Problem to solve: From the material below, copy every line in which the word "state" occurs.

Input for this task:
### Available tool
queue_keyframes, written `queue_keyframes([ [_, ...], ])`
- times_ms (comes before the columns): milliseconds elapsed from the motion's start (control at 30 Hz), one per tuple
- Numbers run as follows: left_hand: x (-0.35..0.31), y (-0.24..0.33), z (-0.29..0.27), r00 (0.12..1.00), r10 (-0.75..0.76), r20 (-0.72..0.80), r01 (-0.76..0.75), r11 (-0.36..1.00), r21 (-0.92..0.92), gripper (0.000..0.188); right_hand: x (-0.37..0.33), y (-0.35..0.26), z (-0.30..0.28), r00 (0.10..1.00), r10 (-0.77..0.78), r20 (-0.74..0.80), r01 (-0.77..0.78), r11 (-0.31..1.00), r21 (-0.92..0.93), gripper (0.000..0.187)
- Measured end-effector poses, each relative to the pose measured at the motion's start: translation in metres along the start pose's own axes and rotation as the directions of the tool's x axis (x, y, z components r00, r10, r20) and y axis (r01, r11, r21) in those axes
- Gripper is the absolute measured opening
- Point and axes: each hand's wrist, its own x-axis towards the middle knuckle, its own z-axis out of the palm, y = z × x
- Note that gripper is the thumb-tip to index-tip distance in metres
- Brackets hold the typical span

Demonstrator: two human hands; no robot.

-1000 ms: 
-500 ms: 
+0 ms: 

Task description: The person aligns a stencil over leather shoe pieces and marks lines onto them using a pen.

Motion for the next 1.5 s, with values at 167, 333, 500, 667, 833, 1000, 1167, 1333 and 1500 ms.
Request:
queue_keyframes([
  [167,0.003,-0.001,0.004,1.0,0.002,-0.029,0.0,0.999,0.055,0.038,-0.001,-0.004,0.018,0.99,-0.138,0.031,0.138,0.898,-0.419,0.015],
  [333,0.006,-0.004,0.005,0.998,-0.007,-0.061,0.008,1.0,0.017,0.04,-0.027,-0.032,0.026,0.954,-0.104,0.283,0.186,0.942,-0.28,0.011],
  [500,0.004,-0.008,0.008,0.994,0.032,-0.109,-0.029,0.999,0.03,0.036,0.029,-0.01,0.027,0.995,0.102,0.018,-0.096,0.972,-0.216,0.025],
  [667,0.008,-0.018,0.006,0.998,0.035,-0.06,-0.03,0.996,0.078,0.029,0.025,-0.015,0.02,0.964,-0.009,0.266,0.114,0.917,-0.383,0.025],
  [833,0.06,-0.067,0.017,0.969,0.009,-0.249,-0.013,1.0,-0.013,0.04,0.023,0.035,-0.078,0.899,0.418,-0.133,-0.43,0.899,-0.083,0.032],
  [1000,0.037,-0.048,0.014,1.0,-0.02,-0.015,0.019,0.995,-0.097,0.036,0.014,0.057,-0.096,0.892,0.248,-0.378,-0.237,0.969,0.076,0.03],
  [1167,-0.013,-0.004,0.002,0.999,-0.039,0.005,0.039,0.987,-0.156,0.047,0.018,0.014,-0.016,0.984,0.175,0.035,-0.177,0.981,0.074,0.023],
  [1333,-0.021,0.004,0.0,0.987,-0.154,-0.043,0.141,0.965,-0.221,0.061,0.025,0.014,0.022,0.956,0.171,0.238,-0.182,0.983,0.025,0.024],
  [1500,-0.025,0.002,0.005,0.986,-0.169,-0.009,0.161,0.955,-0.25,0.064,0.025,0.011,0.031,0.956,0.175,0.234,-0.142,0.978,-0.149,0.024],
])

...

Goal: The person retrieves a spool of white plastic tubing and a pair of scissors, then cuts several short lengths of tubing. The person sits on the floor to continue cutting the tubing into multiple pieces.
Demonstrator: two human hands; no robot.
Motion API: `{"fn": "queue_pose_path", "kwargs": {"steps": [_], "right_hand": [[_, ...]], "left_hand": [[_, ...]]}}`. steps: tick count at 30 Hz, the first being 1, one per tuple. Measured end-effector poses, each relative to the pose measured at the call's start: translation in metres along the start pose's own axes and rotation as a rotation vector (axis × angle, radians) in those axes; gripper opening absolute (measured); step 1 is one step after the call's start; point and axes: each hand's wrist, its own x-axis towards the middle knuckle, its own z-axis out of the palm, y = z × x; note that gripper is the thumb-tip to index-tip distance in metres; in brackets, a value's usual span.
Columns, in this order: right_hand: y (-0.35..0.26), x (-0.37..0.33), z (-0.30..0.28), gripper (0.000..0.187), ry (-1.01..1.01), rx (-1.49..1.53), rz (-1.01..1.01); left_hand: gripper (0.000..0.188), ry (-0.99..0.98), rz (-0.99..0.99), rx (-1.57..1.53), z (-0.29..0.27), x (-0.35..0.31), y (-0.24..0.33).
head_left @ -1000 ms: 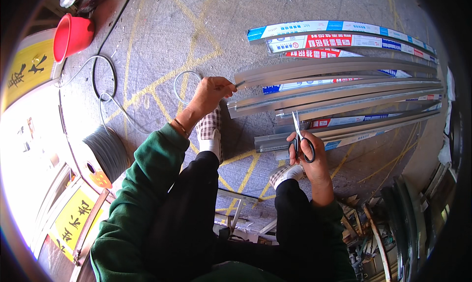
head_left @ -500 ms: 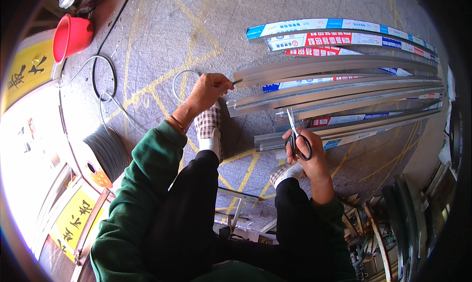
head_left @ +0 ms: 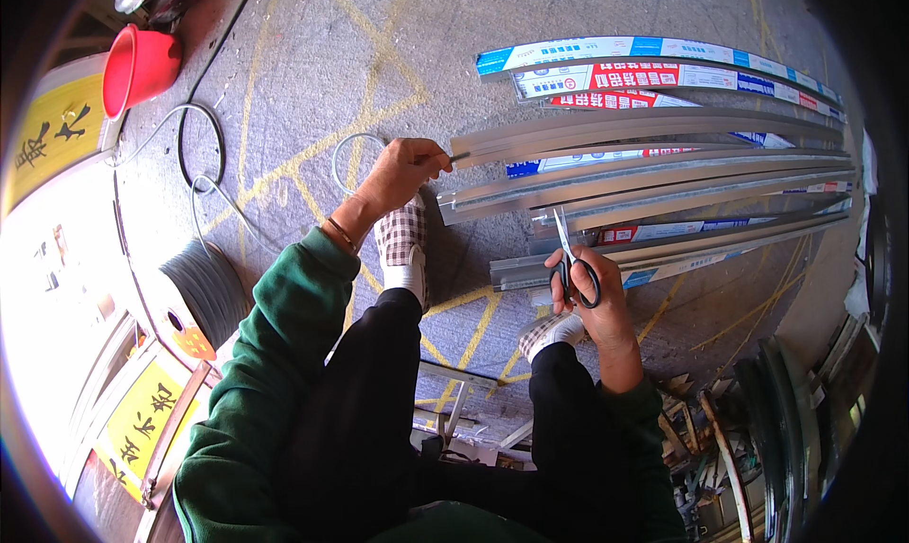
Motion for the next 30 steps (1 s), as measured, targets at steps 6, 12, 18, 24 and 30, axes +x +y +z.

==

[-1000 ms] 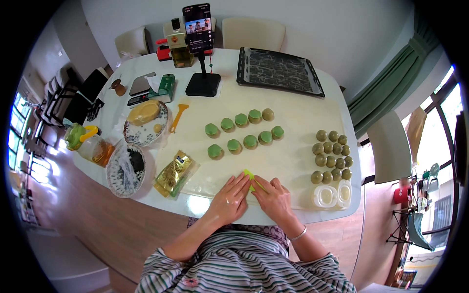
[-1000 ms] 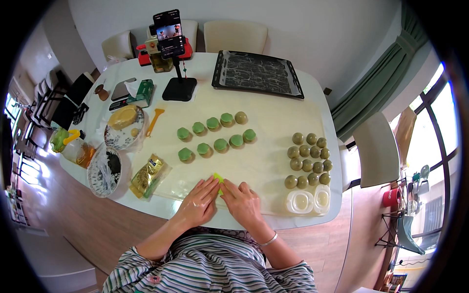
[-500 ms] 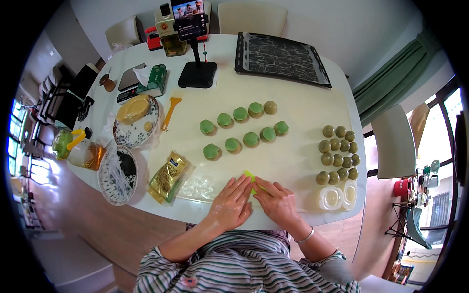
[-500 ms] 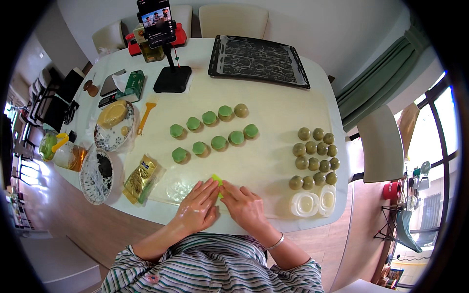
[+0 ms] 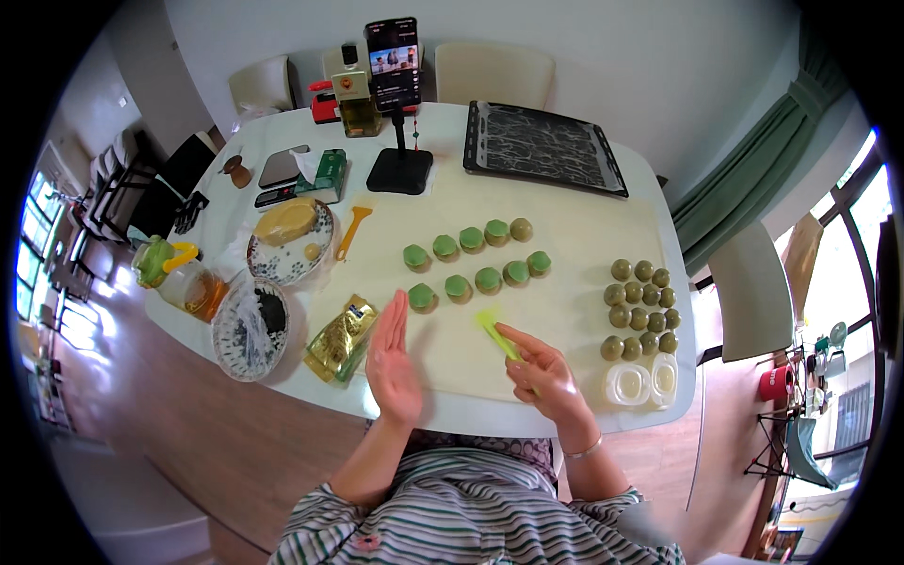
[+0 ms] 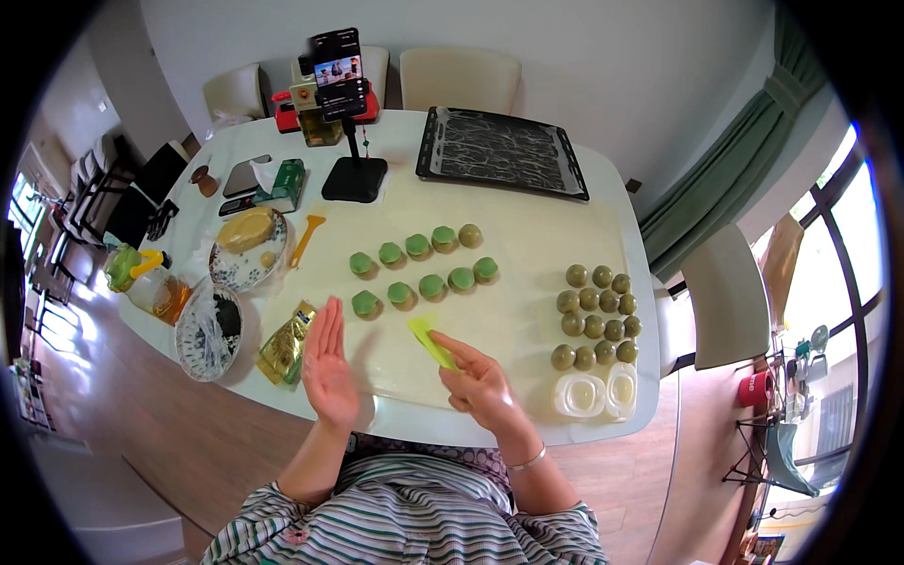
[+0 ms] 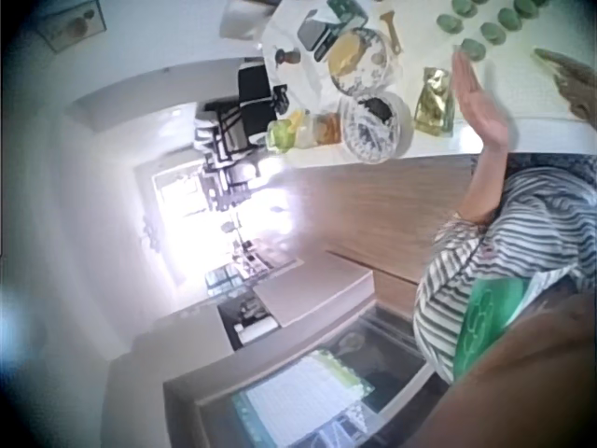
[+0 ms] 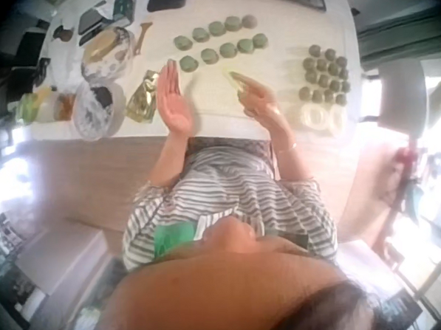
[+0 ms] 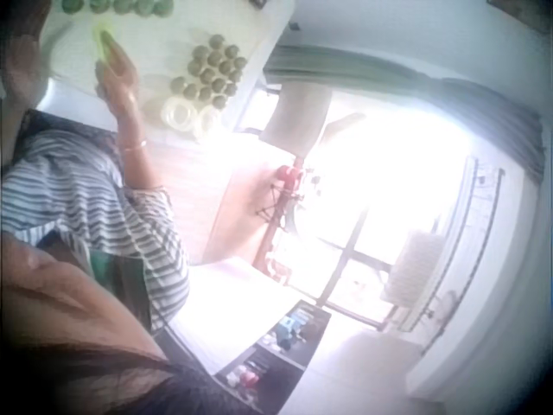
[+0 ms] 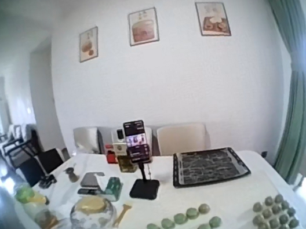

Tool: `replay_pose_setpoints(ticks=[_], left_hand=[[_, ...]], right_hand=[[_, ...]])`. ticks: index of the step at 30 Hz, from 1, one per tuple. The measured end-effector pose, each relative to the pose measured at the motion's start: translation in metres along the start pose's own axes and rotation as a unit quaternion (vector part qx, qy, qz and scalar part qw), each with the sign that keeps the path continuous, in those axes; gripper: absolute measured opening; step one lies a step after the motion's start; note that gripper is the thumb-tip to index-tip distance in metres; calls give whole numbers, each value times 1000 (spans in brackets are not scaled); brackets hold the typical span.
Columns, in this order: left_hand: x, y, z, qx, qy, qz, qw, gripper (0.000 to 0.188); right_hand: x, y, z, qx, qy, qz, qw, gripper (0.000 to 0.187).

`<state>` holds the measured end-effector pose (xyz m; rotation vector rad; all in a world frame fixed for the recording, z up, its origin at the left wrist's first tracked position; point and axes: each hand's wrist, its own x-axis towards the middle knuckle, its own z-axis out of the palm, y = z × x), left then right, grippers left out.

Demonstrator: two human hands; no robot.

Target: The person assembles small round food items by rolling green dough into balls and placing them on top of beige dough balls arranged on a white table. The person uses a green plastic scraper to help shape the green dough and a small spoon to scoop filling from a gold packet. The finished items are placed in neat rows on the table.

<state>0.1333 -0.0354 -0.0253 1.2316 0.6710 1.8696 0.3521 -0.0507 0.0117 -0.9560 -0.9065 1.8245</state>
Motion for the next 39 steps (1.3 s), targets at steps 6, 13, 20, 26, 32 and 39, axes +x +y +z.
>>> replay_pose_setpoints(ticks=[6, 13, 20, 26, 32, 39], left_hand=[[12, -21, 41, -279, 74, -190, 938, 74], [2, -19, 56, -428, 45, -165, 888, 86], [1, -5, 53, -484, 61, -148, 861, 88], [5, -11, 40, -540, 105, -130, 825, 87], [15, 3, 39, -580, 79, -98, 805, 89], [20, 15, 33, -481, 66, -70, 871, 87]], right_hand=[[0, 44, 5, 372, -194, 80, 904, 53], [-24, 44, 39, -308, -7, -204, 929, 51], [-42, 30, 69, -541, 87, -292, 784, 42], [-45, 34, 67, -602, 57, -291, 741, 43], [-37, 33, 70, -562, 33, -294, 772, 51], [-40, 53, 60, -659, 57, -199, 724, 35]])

Response to the exercise:
`<state>` holds the measured end-effector pose (xyz m; rotation vector rad; all in a world frame fixed for the recording, z up, its origin at the left wrist's first tracked position; point and axes: each hand's wrist, its own x-axis towards the middle knuckle, its own z-axis out of the palm, y = z × x), left then right, grippers left out.
<state>0.1333 -0.0354 -0.0253 1.2316 0.6710 1.8696 0.3521 -0.0507 0.0117 -0.9560 -0.9065 1.8245</state>

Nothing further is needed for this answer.